MOTS-c in Cide — Mitochondrial Peptide Research Guide
MOTS-c research guide for Cide. Mitochondria-derived peptide studied for metabolism and longevity — covers mechanism, purity standards, and sourcing quality MOTS-c.
For anyone in Cide trying to locate MOTS-c, the key fact to understand is that this compound is distributed via specialist online vendors. This matters because MOTS-c quality varies dramatically across the market — from pharmaceutical-grade 99%+ purity to material with significant impurity issues — and the vendor is the entire quality system. Separating quality MOTS-c from the rest of the market comes down to three things: an HPLC chromatogram documenting ≥98% purity, mass spec data confirming the correct molecular weight, and a batch-specific endotoxin panel. What follows is a vendor evaluation and quality guide built specifically around MOTS-c, covering everything a Cide researcher needs to source confidently.
MOTS-c: What the Research Shows
MOTS-c represents a class of peptides studied in the context of aging biology, longevity research, and immune system modulation. Epithalon (Epitalon), a tetrapeptide (Ala-Glu-Asp-Gly), has been studied for its effects on telomerase activation — the enzyme responsible for maintaining telomere length. Research by the St. Petersburg Institute of Bioregulation and Gerontology has documented effects including telomere length maintenance, pineal gland melatonin regulation, and lifespan extension in animal models. Thymosin Alpha-1 (Tα1), a 28-amino acid peptide originally isolated from thymic tissue, has documented immunomodulatory effects including T-cell differentiation enhancement and cytokine regulation. For researchers in Cide studying aging mechanisms, these compounds offer mechanistically specific tools for probing longevity and immune aging pathways.
How to Source MOTS-c — Vendor Guide
The most consistent path to quality MOTS-c is community research first — peptide forums aggregate real purchasing experience that are more trustworthy than marketing materials. Endotoxin testing in the COA is essential for any injectable research use — endotoxins from microbial contamination can trigger severe inflammatory responses even at minute levels. The combination of community reputation data and your own COA analysis is the most effective quality filter — community feedback surfaces recurring issues no single purchase reveals, and vice versa. Price is an unreliable primary filter for MOTS-c quality — research-grade synthesis and testing has genuine production costs that cannot be cut without consequences, so the lowest-priced options almost always involve trade-offs.
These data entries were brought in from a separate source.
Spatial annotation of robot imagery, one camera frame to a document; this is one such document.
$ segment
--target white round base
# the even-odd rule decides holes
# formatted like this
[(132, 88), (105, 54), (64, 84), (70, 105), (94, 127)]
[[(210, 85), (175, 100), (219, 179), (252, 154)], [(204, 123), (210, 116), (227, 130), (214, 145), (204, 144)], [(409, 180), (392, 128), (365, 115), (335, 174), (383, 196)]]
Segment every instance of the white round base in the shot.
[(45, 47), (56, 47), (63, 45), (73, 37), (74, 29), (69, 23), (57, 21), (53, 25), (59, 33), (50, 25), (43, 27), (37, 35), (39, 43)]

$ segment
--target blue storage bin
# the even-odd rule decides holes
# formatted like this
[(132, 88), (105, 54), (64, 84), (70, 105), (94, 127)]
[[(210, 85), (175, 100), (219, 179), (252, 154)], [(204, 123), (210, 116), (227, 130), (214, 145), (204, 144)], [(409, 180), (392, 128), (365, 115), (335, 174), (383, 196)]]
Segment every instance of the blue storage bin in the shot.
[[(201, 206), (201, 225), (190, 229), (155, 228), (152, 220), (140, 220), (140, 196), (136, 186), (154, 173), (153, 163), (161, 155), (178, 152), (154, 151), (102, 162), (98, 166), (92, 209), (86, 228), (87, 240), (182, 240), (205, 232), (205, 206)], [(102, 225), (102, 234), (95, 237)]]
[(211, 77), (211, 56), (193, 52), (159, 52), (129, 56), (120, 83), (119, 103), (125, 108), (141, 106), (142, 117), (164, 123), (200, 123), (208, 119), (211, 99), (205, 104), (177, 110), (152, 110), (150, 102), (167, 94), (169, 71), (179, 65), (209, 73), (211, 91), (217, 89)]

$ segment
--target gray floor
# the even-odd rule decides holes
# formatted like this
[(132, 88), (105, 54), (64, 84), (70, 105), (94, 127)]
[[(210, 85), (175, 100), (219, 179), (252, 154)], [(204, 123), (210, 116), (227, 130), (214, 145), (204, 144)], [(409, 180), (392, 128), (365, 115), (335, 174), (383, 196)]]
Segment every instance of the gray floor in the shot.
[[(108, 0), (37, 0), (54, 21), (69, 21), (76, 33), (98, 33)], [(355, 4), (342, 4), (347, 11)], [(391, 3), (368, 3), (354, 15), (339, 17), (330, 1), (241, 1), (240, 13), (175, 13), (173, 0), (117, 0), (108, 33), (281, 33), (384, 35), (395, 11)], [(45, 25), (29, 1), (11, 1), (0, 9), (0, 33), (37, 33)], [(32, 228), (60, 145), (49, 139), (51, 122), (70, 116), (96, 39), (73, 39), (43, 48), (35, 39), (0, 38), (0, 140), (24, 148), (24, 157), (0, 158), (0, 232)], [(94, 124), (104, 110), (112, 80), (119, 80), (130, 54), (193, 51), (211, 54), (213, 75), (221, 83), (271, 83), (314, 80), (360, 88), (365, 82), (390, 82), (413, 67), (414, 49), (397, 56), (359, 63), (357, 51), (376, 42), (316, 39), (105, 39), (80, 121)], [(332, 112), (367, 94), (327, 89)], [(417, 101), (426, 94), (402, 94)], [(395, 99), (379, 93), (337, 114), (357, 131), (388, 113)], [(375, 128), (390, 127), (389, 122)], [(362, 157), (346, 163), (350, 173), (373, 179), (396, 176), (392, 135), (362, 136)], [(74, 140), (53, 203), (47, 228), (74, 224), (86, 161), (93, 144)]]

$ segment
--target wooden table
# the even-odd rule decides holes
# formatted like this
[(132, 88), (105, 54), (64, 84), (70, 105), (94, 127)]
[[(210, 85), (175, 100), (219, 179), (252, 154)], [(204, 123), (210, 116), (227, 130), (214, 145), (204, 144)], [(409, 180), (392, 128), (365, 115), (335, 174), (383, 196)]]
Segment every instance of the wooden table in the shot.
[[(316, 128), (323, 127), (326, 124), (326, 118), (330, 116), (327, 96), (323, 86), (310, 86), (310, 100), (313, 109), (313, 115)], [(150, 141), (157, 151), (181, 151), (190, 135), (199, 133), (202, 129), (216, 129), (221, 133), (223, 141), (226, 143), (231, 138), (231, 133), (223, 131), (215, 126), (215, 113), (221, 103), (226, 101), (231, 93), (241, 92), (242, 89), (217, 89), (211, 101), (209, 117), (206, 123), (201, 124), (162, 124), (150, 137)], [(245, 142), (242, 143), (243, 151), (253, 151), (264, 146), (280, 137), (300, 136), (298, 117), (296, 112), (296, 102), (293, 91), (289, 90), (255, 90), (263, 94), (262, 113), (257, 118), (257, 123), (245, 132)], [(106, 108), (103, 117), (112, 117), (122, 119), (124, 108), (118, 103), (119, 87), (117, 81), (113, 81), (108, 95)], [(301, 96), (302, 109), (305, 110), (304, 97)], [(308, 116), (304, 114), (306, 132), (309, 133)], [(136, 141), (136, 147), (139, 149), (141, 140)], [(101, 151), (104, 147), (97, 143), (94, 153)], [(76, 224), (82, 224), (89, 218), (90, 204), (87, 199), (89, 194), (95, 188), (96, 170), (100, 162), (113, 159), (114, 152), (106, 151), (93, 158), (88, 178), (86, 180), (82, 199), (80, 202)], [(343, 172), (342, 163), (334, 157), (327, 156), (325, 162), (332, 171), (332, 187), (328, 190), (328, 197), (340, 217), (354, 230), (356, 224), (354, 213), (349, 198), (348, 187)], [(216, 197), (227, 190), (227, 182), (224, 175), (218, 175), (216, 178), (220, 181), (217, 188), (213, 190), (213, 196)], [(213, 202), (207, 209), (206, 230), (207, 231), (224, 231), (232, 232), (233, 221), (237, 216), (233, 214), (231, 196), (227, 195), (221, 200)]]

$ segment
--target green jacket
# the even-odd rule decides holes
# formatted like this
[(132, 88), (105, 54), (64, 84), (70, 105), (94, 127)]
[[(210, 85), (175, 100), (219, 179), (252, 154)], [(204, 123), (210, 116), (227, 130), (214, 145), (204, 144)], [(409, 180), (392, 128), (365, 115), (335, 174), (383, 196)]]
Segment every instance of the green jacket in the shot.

Order MOTS-c — ships to Cide
COA-verified · International tracking · Research grade
All use of MOTS-c in Cide or anywhere is research use only — this compound is not approved for therapeutic human application, and all handling should comply with standard research safety practices. Lyophilised MOTS-c should be placed in the freezer at −20°C straight away; repeated freeze-thaw cycles of reconstituted material should be avoided by preparing small aliquots before storage. Bacterial endotoxin contamination is the primary safety concern associated with research-grade peptides — verify endotoxin testing is present in the lot-matched certificate before any injectable research application. For any individual considering MOTS-c outside a formal research context: seek medical advice first — this compound is not approved for human use and its risk profile is not equivalent to approved medications.
Frequently Asked Questions
How do I reconstitute a lyophilized peptide?
Add bacteriostatic water slowly to the vial, directing it against the side wall rather than directly onto the lyophilized cake. Use a standard concentration appropriate for your dosing (e.g., 2mL bac water per 5mg vial = 2.5mg/mL). Gently swirl — never shake — to dissolve. Store reconstituted peptide at 2-8°C.
What is bacteriostatic water and why is it used?
Bacteriostatic water is sterile water containing 0.9% benzyl alcohol as a preservative. It inhibits bacterial growth in the vial, allowing multi-use over 30 days when kept refrigerated. It is the standard reconstitution medium for research peptides. Do not use tap water, saline, or plain sterile water for multi-use reconstitution.
How long can reconstituted peptide be stored?
Reconstituted peptide in bacteriostatic water should be stored refrigerated at 2-8°C and used within 30 days. Some peptides have shorter stability windows once reconstituted. For longer storage, freeze aliquots of reconstituted peptide at −20°C, though repeated freeze-thaw cycles should be avoided.
Are research peptides legal?
Research peptides are generally legal to purchase and possess for research purposes in most countries. They are not approved pharmaceuticals, not scheduled controlled substances (in most jurisdictions), and importable for legitimate research use. Regulatory status varies by country and evolves over time — verify current status in your jurisdiction.
What is a Certificate of Analysis (COA) for research peptides?
A COA is a quality document from a third-party analytical laboratory showing the results of testing for a specific product batch. For research peptides, it should include HPLC purity, mass spectrometry identity confirmation, bacterial endotoxin levels, and a residual solvent panel. The batch number should match your specific vial.